Maybe after Sunday, in the relief that the slate had been wiped clean, she would be able to see everything more clearly. As far as she was concerned, it couldn’t come quickly enough. So, getting up to go down to Lydia’s office in the basement for the coffee that she’d suggested, Emma wished Glenn goodbye and left him deep in thought.
* * *
In the days that followed Emma felt as if she were in some sort of limbo. She wandered around the shops for suitable clothes to fill her wardrobe against winter’s chill, while trying to ignore signs of the coming of Christmas already on view in some of them.
It was the last thing she wanted to contemplate, spending Christmas in the house that had been left to her in its present state. It had always been basic and she’d often wondered why her mother had never complained, but now she understood. Maybe Jeremy had expected gratitude instead of requests for a brighter home from the woman he had married to save her name.
She supposed she could give the place a makeover or alternatively put it up for sale and move to somewhere smaller and more modern and not so near the bustle of the town, but until Sunday’s ordeal was over she couldn’t contemplate the future.
* * *
It was done. The event that Emma had been dreading had taken place and, with Lydia beside her and Glenn Bartlett hovering nearby, she had coped. There had been a good turnout, as she’d expected, and now the staff of the practice and a few of Jeremy’s golfing friends were gathered in a restaurant in the town centre for the meal she’d organised.

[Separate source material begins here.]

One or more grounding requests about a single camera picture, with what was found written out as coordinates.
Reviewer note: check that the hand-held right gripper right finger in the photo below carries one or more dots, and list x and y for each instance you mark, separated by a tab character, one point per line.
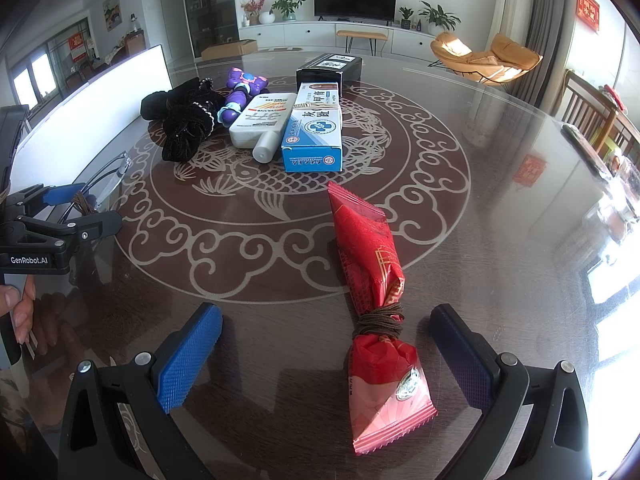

Emma was feeling that now the future was going to open out in front of her, though not as an exciting challenge. More as if it was hidden in a mist of uncertainty. As she caught the glance of the man who had brought her home from a foreign country to an uncertain future, she felt her colour rise at the thought of asking for a return to her previous position in the practice. He was so obviously wanting an end to their unwanted connection.